1. Field of the Invention
The invention relates generally to measuring instruments and more particularly to instruments for measuring the rotation rate of a fiber gyro.
2. Description of the Prior Art
In a fiber gyro, a light beam is split into two component beams which travel through an optical fiber in opposite directions. The phase difference between the two component beams emerging from the optical fiber is a measure of the rotation rate of the optical fiber. An alternating voltage signal derived from the two component beams is employed to evaluate the phase difference .phi..sub.s between the component beams. An instrument of the type described herein is discussed in German patents DE-OS Nos. 31 36 688 and 31 23 163. Both patents describe an optical system having a modulated light beam, Patent DE-OS 31 36 688 describes a system, in which at least one of the two light beams to be coupled in a coiled optical waveguide is frequency-modulated. The second patent DE-OS 31 23 163 discloses a device in which at least one light beam is phase-modulated.
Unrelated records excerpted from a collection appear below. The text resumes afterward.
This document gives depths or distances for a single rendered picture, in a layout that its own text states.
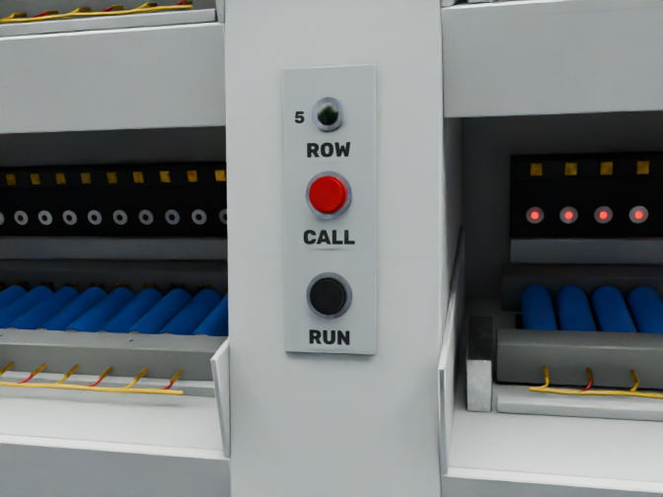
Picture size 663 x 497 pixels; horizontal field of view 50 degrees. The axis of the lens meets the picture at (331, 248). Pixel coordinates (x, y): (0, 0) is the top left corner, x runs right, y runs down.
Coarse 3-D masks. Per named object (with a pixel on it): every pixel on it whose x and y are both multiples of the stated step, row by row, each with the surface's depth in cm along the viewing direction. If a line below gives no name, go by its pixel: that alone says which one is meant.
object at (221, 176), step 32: (0, 192) 53; (32, 192) 53; (64, 192) 52; (96, 192) 51; (128, 192) 51; (160, 192) 50; (192, 192) 50; (224, 192) 49; (32, 224) 54; (64, 224) 53; (128, 224) 52; (160, 224) 51; (192, 224) 51; (224, 224) 50
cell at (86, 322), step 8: (120, 288) 48; (112, 296) 46; (120, 296) 47; (128, 296) 47; (96, 304) 46; (104, 304) 45; (112, 304) 46; (120, 304) 46; (88, 312) 44; (96, 312) 44; (104, 312) 45; (112, 312) 45; (80, 320) 43; (88, 320) 43; (96, 320) 44; (104, 320) 44; (64, 328) 42; (72, 328) 42; (80, 328) 42; (88, 328) 43; (96, 328) 43
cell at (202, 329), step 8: (224, 304) 44; (216, 312) 43; (224, 312) 43; (208, 320) 42; (216, 320) 42; (224, 320) 42; (200, 328) 41; (208, 328) 41; (216, 328) 41; (224, 328) 42
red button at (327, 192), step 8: (328, 176) 30; (312, 184) 30; (320, 184) 30; (328, 184) 30; (336, 184) 30; (312, 192) 30; (320, 192) 30; (328, 192) 30; (336, 192) 30; (344, 192) 30; (312, 200) 30; (320, 200) 30; (328, 200) 30; (336, 200) 30; (344, 200) 30; (320, 208) 30; (328, 208) 30; (336, 208) 30
In integrated optical devices, phase modulation or frequency modulation is frequently utilized. The material commonly used for such integrated optical devices is LiNbO3, which has a higher refractive index (n approximately equals 2.2) than the material utilized in a coiled optical waveguide (n approximately equals 1.47) employed. A problem results in that reflections of the light beam occur at a junction where the light is coupled into a phase modulator from an optical fiber carrying the light beam, that is, reflections at the transition from the optical fiber to the phase modulator. The reflections of the light beam produce signal components which interfere with the evaluation of the modulated output signal. This is particularly the case if the reflected light beams are modulated at the same frequency as the component beams to be evaluated. Such interference is usually not troublesome if the light used has a short coherent wavelength. However, if the light used has a long coherent wavelength, the interference is greater but may be advantageous in certain situations such as when higher frequency stability is required. Notwithstanding these advantages, the interference in the modulated output signal resulting from the reflected light beam signal components continue to exist.